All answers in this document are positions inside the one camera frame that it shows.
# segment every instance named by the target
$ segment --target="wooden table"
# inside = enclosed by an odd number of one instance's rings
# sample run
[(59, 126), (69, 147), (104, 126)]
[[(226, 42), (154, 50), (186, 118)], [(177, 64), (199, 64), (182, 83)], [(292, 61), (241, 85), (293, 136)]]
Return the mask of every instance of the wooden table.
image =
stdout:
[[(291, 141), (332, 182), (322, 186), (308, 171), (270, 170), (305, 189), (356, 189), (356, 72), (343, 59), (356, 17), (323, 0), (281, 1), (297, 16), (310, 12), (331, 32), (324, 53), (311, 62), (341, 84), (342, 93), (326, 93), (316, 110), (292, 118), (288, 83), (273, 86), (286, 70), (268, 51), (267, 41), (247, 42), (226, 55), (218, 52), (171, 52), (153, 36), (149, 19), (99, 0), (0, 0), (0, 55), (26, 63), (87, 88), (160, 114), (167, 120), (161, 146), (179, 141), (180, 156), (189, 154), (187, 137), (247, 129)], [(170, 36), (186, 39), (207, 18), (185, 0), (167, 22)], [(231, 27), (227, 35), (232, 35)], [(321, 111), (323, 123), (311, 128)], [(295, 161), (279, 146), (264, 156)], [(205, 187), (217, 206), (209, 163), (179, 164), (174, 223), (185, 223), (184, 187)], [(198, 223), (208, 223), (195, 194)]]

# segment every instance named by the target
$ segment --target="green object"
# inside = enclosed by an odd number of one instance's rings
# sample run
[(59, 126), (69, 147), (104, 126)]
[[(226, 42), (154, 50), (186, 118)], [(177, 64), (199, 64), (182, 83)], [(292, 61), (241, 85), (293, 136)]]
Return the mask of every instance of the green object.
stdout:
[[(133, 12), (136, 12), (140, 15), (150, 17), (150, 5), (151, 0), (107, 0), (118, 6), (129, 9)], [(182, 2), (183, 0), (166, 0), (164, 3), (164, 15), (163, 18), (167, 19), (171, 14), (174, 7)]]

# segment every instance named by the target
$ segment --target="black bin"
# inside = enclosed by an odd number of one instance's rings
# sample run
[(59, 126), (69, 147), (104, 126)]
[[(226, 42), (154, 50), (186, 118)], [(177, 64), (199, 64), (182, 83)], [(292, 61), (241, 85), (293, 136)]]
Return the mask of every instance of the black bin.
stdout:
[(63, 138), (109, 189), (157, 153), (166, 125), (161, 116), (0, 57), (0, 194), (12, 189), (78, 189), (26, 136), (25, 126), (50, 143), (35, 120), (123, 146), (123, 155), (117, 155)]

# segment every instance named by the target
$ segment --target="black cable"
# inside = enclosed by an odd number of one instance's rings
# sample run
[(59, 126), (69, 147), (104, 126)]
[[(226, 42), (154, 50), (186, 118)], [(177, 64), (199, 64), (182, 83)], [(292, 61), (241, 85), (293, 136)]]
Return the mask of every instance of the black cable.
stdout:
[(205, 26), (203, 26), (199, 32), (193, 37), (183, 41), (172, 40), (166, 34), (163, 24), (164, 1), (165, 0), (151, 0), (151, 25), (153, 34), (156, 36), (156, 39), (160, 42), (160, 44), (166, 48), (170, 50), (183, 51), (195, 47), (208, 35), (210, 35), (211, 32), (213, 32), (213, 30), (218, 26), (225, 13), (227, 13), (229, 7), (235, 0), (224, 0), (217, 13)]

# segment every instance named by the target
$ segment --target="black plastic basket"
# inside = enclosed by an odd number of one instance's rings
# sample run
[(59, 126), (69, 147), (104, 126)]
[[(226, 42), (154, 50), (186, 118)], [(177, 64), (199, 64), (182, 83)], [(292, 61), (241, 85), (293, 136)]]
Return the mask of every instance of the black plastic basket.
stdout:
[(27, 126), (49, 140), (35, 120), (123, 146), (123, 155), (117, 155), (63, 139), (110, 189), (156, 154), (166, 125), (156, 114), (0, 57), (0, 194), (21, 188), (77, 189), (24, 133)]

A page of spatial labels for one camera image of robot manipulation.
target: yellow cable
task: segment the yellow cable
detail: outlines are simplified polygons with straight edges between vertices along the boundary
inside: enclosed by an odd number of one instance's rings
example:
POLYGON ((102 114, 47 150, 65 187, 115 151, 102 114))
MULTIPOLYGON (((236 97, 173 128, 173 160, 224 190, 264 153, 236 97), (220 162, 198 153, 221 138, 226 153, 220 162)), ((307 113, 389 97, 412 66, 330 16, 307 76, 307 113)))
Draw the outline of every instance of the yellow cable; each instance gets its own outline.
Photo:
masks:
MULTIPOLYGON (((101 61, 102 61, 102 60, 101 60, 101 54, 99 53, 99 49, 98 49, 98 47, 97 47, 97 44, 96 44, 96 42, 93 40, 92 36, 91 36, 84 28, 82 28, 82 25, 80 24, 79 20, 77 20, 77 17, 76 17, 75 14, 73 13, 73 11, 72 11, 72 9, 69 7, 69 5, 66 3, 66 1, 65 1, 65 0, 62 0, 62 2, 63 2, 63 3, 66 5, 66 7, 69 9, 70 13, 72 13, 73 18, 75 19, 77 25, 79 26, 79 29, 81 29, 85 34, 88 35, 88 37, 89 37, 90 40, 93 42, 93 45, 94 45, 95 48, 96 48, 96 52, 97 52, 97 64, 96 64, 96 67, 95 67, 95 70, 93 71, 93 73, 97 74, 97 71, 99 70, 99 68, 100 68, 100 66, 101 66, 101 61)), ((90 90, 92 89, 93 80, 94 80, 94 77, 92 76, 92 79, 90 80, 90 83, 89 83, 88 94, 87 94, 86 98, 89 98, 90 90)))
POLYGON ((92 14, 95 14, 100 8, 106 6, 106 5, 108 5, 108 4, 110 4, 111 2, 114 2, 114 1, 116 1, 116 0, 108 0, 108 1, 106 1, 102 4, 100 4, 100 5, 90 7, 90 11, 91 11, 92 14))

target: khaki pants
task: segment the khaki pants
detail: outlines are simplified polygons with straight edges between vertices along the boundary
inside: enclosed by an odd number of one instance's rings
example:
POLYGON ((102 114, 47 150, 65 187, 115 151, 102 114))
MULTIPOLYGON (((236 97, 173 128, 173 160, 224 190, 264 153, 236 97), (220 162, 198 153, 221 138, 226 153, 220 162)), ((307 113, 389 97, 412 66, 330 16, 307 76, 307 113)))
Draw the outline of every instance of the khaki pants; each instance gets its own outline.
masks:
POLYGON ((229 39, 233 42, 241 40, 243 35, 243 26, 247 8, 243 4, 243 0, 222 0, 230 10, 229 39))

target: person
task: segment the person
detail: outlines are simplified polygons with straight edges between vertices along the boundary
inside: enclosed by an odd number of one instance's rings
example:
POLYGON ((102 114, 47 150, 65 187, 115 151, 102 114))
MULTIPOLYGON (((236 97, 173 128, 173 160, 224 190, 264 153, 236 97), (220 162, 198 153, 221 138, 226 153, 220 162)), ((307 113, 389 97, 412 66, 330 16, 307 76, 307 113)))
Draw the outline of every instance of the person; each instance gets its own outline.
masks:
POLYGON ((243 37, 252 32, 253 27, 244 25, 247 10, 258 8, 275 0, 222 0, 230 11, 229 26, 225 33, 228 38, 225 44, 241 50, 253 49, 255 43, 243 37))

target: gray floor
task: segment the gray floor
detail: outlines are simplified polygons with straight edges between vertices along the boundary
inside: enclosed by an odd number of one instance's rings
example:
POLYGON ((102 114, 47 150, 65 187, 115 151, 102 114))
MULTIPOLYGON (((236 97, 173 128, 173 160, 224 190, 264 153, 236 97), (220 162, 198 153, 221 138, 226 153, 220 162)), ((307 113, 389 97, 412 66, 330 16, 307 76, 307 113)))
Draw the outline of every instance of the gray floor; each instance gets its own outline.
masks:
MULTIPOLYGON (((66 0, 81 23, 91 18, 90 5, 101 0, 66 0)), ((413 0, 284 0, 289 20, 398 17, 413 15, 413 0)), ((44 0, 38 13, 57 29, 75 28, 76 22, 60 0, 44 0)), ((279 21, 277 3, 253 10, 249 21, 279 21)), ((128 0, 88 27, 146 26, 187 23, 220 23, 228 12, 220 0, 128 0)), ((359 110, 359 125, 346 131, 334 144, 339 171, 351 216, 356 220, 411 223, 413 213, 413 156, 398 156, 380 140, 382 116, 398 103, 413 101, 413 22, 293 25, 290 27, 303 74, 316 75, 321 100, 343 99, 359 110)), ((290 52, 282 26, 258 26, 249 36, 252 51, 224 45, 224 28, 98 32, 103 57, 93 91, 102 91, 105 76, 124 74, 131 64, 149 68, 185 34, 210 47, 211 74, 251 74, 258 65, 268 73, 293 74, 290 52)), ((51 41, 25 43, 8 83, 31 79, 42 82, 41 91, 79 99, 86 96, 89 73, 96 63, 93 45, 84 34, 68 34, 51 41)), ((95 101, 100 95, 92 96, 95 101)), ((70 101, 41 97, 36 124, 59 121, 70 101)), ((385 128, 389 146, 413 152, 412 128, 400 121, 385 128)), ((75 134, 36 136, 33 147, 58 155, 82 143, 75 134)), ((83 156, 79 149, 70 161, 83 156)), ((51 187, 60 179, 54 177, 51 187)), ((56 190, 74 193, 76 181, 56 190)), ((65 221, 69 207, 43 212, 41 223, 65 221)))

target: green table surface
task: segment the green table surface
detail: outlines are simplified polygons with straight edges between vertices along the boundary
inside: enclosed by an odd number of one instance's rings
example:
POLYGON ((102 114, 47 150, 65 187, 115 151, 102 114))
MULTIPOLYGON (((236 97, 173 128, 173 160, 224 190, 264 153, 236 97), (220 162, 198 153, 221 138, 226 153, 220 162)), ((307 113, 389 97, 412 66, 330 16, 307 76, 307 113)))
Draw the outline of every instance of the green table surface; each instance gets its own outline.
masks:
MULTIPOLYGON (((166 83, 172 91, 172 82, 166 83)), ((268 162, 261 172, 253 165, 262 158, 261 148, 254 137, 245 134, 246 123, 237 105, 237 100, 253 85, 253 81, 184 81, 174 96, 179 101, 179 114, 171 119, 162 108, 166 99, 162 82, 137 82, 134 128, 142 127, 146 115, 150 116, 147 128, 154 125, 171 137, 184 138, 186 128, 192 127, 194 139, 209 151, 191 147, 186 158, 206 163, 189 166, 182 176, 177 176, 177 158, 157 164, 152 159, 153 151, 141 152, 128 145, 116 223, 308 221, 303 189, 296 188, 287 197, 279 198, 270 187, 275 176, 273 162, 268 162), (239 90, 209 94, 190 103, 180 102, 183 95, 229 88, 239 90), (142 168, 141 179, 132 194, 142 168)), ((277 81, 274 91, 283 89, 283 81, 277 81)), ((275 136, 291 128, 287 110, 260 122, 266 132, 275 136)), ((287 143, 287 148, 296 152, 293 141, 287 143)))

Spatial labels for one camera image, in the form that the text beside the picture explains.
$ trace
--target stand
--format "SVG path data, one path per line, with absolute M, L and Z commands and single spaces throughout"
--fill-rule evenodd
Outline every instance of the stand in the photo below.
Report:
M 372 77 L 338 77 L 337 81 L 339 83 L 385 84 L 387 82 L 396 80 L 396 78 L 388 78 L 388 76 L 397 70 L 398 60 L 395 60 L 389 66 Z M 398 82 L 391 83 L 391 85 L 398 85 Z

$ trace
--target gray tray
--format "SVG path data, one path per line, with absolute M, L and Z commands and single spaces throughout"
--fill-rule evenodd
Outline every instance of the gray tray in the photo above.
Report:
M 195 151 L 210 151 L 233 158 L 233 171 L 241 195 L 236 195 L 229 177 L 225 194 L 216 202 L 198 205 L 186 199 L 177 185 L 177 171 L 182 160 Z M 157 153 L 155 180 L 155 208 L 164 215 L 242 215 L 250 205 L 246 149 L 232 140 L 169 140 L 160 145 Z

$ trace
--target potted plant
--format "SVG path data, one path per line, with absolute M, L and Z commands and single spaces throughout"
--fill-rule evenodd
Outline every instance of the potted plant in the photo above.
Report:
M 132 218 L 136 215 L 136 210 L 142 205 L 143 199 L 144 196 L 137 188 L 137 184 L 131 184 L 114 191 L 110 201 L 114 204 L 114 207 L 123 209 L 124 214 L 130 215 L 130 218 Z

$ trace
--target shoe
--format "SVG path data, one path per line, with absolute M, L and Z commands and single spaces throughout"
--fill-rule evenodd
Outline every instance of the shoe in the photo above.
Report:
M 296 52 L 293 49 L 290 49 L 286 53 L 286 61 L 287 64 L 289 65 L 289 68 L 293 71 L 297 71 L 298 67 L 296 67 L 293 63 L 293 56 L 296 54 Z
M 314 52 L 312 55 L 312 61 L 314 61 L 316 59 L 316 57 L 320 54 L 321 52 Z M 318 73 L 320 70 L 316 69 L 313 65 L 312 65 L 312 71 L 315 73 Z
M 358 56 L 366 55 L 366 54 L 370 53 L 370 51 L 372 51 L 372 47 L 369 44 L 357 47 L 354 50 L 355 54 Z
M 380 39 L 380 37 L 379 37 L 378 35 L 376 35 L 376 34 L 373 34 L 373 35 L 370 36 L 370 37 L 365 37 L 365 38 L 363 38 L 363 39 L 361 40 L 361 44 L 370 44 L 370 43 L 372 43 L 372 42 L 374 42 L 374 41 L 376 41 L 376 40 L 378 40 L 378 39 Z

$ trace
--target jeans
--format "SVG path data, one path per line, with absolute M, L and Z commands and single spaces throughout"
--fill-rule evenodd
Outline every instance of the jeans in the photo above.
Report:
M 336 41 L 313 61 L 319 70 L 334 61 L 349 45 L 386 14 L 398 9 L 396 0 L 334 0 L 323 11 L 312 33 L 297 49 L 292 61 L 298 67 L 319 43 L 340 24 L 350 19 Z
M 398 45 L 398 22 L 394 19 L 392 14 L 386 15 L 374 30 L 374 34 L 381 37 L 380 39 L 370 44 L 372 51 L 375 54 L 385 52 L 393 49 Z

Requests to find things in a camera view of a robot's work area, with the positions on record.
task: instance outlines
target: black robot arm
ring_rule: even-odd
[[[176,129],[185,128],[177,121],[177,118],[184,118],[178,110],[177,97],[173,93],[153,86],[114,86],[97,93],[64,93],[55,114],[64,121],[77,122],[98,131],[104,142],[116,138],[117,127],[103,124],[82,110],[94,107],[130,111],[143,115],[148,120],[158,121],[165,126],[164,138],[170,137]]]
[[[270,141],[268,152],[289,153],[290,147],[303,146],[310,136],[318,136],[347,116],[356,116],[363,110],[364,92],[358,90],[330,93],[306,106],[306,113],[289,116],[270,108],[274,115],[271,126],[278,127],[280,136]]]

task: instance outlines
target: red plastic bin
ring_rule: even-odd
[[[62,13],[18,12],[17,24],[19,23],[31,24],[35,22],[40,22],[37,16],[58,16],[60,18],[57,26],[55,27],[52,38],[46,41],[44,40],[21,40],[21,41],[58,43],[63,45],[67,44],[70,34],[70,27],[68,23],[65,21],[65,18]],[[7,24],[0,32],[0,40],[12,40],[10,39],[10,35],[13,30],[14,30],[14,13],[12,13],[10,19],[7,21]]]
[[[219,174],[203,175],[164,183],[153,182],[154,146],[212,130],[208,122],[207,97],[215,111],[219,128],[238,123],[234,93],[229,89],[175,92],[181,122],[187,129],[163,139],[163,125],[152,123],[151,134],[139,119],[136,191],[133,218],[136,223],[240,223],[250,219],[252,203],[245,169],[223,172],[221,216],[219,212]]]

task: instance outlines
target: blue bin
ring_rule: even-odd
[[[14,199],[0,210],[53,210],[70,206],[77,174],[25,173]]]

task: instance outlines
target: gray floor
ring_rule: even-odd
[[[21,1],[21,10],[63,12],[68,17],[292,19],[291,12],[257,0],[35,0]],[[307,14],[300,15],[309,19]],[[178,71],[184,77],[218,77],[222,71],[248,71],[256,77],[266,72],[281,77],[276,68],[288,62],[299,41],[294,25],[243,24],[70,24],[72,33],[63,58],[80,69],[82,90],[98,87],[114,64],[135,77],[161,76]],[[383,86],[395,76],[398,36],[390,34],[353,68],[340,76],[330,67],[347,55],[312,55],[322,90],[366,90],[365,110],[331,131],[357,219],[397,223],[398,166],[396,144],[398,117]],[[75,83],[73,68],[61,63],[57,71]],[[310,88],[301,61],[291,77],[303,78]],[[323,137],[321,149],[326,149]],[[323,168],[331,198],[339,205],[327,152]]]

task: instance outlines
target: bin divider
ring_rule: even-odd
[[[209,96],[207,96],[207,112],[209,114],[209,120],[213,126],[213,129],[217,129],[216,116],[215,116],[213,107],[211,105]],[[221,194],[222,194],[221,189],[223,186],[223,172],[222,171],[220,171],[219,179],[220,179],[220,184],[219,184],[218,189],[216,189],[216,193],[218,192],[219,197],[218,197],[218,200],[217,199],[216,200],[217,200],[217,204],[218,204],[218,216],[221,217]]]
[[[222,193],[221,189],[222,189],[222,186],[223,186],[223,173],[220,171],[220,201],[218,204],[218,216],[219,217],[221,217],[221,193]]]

# # #

▶ **TO DO**: Look above for the line that contains "Return the mask of every instance of the black bin.". Starting there, transcribe every line exactly until you have copied the line that contains "Return the mask of every instance of the black plastic".

▶ **SOLUTION TO THE EXERCISE**:
Return the mask of every instance of the black bin.
stdout:
[(63, 138), (109, 189), (157, 153), (166, 125), (161, 116), (0, 57), (0, 194), (12, 189), (78, 189), (26, 136), (25, 126), (50, 143), (35, 120), (123, 146), (123, 155), (117, 155)]

# segment every instance named by the target
$ segment --target="black cable"
# inside = enclosed by an odd number of one instance's rings
# sample run
[(59, 126), (69, 147), (104, 126)]
[[(226, 42), (154, 50), (186, 118)], [(177, 64), (199, 64), (182, 83)], [(292, 61), (241, 85), (293, 136)]]
Return the mask of every instance of the black cable.
stdout:
[(205, 26), (203, 26), (199, 32), (193, 37), (183, 41), (172, 40), (166, 34), (163, 24), (164, 1), (165, 0), (151, 0), (151, 25), (153, 34), (156, 36), (156, 39), (160, 42), (160, 44), (166, 48), (170, 50), (183, 51), (195, 47), (208, 35), (210, 35), (211, 32), (213, 32), (213, 30), (218, 26), (225, 13), (227, 13), (229, 7), (235, 0), (224, 0), (217, 13)]

# segment every instance named by the target
$ segment --target="black plastic basket"
# inside = enclosed by an odd number of one instance's rings
# sample run
[(59, 126), (69, 147), (104, 126)]
[[(226, 42), (154, 50), (186, 118)], [(177, 64), (199, 64), (182, 83)], [(292, 61), (241, 85), (293, 136)]]
Return the mask of every instance of the black plastic basket.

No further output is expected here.